## Problem details
Lines from the records below that contain the word "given" are to be copied out.

Collection entries
______

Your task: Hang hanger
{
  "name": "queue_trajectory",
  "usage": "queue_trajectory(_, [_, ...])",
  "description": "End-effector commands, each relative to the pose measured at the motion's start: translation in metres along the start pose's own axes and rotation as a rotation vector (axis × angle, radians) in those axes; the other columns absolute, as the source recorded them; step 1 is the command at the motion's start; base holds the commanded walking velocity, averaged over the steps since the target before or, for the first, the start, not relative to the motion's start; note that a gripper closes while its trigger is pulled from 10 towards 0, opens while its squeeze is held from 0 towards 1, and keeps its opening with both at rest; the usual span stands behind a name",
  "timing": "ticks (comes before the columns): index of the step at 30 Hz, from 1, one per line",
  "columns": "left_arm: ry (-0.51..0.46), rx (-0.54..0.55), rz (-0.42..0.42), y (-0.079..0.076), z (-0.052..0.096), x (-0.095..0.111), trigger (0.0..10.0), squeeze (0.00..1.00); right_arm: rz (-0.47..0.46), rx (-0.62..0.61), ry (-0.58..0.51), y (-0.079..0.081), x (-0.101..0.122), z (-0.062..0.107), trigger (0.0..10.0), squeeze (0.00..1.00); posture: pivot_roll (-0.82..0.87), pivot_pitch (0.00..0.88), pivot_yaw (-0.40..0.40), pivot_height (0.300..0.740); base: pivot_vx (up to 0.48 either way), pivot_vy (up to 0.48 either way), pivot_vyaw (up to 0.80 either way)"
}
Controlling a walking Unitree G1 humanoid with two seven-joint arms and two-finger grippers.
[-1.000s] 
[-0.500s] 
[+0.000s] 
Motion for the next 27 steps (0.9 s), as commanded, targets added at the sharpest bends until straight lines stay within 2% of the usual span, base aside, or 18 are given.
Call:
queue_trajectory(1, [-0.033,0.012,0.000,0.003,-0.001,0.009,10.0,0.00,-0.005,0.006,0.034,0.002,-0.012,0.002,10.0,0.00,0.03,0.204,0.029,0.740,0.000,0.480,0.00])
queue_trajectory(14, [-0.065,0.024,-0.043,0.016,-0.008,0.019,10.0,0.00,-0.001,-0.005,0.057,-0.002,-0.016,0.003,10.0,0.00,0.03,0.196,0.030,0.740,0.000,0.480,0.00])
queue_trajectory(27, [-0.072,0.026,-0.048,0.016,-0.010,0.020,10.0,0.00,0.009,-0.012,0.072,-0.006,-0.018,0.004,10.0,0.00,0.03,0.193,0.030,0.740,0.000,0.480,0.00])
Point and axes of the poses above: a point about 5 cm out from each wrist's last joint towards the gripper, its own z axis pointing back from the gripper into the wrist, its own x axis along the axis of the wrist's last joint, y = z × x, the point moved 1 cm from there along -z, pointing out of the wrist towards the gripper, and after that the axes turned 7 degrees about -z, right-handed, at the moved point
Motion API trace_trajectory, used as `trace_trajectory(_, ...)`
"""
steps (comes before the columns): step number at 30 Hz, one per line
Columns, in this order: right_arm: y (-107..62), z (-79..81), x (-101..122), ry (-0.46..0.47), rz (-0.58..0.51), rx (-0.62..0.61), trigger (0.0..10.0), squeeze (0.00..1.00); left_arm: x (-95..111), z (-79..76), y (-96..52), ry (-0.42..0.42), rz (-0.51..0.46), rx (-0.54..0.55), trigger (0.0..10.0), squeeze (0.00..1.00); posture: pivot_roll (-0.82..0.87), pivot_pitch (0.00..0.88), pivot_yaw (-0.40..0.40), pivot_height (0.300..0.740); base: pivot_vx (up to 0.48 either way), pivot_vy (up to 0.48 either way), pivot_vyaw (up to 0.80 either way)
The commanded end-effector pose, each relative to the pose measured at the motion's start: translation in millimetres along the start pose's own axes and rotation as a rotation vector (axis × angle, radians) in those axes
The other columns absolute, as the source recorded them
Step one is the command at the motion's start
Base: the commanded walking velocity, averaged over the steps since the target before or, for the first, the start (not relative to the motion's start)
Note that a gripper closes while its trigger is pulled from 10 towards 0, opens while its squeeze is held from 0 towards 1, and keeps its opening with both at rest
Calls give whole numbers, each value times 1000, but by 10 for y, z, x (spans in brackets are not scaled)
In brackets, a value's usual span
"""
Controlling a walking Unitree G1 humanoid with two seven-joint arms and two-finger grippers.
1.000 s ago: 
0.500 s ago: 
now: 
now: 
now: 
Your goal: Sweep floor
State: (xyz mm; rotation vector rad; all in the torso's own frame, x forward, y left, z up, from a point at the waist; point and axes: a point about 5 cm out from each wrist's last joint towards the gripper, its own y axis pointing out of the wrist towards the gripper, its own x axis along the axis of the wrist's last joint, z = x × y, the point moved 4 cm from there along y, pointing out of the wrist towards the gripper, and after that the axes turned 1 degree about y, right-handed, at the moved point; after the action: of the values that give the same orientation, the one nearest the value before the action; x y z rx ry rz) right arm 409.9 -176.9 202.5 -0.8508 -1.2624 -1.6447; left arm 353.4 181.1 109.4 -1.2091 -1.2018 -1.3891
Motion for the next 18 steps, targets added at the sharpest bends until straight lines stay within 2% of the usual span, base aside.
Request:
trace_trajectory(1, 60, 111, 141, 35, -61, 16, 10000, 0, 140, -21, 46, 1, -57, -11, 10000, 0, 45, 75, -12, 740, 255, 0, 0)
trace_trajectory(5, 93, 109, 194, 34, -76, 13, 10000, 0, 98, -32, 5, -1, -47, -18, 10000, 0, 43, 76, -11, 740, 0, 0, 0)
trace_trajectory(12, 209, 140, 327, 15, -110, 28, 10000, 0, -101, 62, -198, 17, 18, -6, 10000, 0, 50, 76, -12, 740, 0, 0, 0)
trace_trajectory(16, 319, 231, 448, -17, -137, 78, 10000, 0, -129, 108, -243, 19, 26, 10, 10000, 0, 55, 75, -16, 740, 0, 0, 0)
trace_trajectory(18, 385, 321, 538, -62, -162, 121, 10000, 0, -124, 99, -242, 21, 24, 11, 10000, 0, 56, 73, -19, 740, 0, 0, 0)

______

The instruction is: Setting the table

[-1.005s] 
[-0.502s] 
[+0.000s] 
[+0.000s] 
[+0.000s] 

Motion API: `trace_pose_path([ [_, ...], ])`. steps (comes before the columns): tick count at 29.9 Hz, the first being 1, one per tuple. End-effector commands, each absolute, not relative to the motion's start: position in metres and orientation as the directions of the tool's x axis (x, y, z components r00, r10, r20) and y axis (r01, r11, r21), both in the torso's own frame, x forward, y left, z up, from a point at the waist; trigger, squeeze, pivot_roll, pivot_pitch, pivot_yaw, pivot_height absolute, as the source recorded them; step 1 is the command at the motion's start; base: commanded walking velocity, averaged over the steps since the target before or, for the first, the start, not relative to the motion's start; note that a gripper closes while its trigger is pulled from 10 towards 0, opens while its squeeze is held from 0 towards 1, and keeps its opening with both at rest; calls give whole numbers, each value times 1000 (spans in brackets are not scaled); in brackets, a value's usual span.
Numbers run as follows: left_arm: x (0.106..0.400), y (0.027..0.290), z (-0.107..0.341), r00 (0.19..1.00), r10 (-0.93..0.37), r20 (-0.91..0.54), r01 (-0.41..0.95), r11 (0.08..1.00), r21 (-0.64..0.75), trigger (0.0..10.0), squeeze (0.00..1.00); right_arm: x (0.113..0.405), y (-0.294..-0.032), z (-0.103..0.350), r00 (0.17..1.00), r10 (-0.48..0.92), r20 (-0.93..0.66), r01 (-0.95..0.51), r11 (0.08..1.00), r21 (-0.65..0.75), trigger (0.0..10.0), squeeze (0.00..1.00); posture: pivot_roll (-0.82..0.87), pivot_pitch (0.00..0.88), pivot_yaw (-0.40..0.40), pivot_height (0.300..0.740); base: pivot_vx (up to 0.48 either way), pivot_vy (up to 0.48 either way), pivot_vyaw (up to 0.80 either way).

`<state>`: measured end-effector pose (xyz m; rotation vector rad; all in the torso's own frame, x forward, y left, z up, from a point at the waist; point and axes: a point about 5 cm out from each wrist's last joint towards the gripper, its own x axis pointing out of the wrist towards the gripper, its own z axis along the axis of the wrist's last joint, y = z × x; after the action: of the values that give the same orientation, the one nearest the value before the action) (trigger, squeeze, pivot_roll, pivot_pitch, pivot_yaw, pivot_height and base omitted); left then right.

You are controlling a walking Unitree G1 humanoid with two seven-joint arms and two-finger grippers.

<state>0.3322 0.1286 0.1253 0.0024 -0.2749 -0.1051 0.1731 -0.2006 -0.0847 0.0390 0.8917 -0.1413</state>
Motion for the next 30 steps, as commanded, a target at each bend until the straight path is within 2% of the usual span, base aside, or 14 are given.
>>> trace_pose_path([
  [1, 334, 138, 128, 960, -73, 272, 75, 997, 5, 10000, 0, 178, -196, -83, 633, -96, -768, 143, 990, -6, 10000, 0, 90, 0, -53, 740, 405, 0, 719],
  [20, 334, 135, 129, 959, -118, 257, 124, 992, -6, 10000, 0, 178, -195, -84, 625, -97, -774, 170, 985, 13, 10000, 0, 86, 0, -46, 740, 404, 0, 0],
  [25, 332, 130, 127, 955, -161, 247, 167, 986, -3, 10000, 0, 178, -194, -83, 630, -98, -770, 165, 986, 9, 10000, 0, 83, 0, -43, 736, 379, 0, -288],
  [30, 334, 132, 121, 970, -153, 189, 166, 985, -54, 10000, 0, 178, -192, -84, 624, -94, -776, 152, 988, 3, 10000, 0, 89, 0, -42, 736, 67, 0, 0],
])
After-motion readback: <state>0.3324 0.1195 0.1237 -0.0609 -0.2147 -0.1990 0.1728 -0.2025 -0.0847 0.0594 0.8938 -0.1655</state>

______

## Solution to this exercise
Motion for the next 27 steps (0.9 s), as commanded, targets added at the sharpest bends until straight lines stay within 2% of the usual span, base aside, or 18 are given.
Motion for the next 30 steps, as commanded, a target at each bend until the straight path is within 2% of the usual span, base aside, or 14 are given.

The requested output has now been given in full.